§ Task to carry out: Reproduce the whole listing that follows, character for character, and drop the images.

§ Data excerpt:

-.-.-

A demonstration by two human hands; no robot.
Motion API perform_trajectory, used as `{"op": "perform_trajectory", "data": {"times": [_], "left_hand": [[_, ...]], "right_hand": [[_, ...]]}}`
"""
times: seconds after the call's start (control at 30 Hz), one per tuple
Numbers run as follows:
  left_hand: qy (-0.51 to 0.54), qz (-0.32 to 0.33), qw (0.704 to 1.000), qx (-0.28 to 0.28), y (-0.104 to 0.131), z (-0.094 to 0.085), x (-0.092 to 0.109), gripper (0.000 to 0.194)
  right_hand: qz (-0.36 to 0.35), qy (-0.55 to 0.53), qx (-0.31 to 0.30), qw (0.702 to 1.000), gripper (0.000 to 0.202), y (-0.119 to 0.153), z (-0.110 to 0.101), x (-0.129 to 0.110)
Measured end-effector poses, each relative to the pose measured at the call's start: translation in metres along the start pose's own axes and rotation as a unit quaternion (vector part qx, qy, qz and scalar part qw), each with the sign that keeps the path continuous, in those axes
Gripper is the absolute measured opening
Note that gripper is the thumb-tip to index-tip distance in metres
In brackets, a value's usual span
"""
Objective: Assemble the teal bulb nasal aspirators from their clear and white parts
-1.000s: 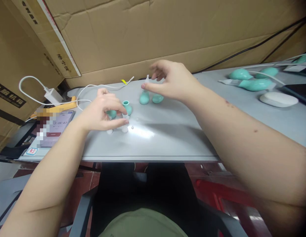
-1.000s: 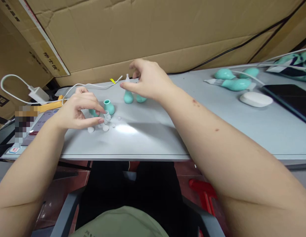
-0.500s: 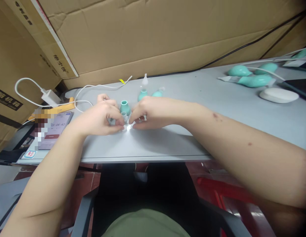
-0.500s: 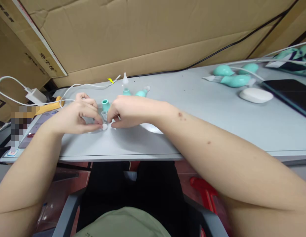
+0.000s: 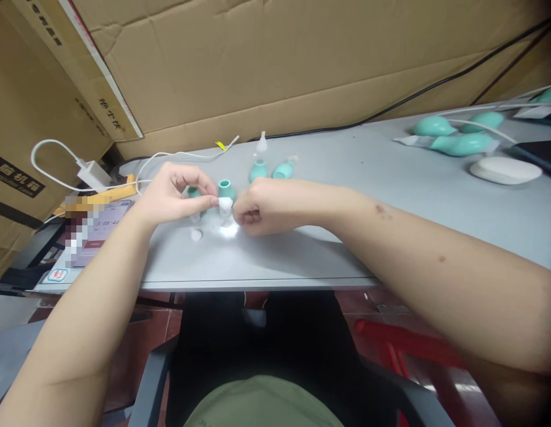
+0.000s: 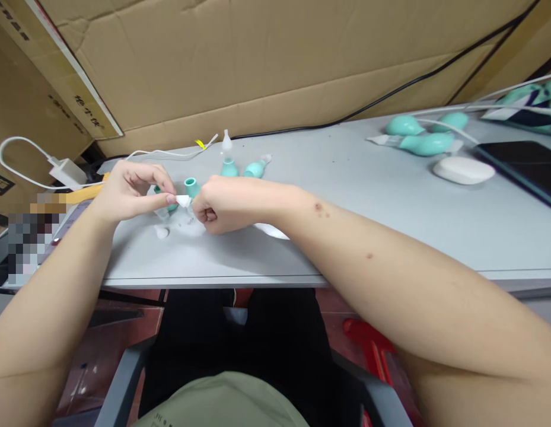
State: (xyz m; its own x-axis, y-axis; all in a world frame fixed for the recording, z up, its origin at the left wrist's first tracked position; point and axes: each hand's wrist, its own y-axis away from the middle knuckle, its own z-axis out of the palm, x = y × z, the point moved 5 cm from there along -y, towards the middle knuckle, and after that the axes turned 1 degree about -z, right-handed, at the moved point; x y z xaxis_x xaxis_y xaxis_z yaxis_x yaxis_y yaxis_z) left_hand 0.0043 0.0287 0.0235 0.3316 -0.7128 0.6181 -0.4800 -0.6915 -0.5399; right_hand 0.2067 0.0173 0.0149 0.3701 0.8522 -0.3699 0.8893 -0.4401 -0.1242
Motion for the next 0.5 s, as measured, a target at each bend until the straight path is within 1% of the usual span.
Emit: {"op": "perform_trajectory", "data": {"times": [0.1, 0.17, 0.23, 0.27, 0.37, 0.43, 0.5], "left_hand": [[-0.001, 0.001, 1.000, 0.015, 0.001, 0.000, -0.001, 0.011], [-0.002, -0.002, 0.999, 0.036, 0.001, -0.001, -0.002, 0.013], [-0.001, -0.001, 0.999, 0.053, 0.000, -0.001, -0.003, 0.014], [-0.002, 0.001, 0.998, 0.060, 0.000, 0.000, -0.004, 0.015], [-0.005, 0.014, 0.996, 0.082, 0.000, 0.002, -0.005, 0.025], [-0.007, 0.025, 0.995, 0.092, 0.001, 0.005, -0.005, 0.027], [-0.018, 0.024, 0.995, 0.094, 0.001, 0.008, -0.004, 0.027]], "right_hand": [[-0.043, -0.055, 0.071, 0.995, 0.024, 0.003, -0.011, 0.004], [-0.060, -0.115, 0.121, 0.984, 0.019, 0.006, -0.019, 0.011], [-0.064, -0.178, 0.172, 0.967, 0.011, 0.008, -0.025, 0.018], [-0.061, -0.207, 0.201, 0.955, 0.010, 0.008, -0.027, 0.021], [-0.046, -0.280, 0.274, 0.919, 0.016, 0.006, -0.029, 0.029], [-0.043, -0.313, 0.299, 0.900, 0.015, 0.003, -0.026, 0.030], [-0.043, -0.336, 0.309, 0.889, 0.013, 0.000, -0.023, 0.029]]}}
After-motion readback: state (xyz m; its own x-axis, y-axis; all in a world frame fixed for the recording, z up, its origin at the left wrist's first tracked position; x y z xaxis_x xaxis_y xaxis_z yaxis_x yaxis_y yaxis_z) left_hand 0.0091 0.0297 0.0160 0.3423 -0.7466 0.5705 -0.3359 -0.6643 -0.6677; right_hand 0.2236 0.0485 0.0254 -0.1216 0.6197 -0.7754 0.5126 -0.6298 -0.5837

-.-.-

§ Answer to this exercise:
A demonstration by two human hands; no robot.
Motion API perform_trajectory, used as `{"op": "perform_trajectory", "data": {"times": [_], "left_hand": [[_, ...]], "right_hand": [[_, ...]]}}`
"""
times: seconds after the call's start (control at 30 Hz), one per tuple
Numbers run as follows:
  left_hand: qy (-0.51 to 0.54), qz (-0.32 to 0.33), qw (0.704 to 1.000), qx (-0.28 to 0.28), y (-0.104 to 0.131), z (-0.094 to 0.085), x (-0.092 to 0.109), gripper (0.000 to 0.194)
  right_hand: qz (-0.36 to 0.35), qy (-0.55 to 0.53), qx (-0.31 to 0.30), qw (0.702 to 1.000), gripper (0.000 to 0.202), y (-0.119 to 0.153), z (-0.110 to 0.101), x (-0.129 to 0.110)
Measured end-effector poses, each relative to the pose measured at the call's start: translation in metres along the start pose's own axes and rotation as a unit quaternion (vector part qx, qy, qz and scalar part qw), each with the sign that keeps the path continuous, in those axes
Gripper is the absolute measured opening
Note that gripper is the thumb-tip to index-tip distance in metres
In brackets, a value's usual span
"""
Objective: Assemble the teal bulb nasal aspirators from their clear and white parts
-1.000s: 
-1.000s: 
-0.500s: 
-0.500s: 
+0.000s: 
+0.000s: 
State: (xyz m; its own x-axis, y-axis; all in a world frame fixed for the recording, z up, its origin at the left wrist's first tracked position; point and axes: each hand's wrist, its own y-axis away from the middle knuckle, its own z-axis out of the palm, x = y × z, the point moved 5 cm from there along -y, towards the middle knuckle, and after that the axes turned 1 degree about -z, right-handed, at the moved point; x y z xaxis_x xaxis_y xaxis_z yaxis_x yaxis_y yaxis_z) left_hand 0.0043 0.0287 0.0235 0.3316 -0.7128 0.6181 -0.4800 -0.6915 -0.5399; right_hand 0.2067 0.0173 0.0149 0.3701 0.8522 -0.3699 0.8893 -0.4401 -0.1242
Motion for the next 0.5 s, as measured, a target at each bend until the straight path is within 1% of the usual span.
Emit: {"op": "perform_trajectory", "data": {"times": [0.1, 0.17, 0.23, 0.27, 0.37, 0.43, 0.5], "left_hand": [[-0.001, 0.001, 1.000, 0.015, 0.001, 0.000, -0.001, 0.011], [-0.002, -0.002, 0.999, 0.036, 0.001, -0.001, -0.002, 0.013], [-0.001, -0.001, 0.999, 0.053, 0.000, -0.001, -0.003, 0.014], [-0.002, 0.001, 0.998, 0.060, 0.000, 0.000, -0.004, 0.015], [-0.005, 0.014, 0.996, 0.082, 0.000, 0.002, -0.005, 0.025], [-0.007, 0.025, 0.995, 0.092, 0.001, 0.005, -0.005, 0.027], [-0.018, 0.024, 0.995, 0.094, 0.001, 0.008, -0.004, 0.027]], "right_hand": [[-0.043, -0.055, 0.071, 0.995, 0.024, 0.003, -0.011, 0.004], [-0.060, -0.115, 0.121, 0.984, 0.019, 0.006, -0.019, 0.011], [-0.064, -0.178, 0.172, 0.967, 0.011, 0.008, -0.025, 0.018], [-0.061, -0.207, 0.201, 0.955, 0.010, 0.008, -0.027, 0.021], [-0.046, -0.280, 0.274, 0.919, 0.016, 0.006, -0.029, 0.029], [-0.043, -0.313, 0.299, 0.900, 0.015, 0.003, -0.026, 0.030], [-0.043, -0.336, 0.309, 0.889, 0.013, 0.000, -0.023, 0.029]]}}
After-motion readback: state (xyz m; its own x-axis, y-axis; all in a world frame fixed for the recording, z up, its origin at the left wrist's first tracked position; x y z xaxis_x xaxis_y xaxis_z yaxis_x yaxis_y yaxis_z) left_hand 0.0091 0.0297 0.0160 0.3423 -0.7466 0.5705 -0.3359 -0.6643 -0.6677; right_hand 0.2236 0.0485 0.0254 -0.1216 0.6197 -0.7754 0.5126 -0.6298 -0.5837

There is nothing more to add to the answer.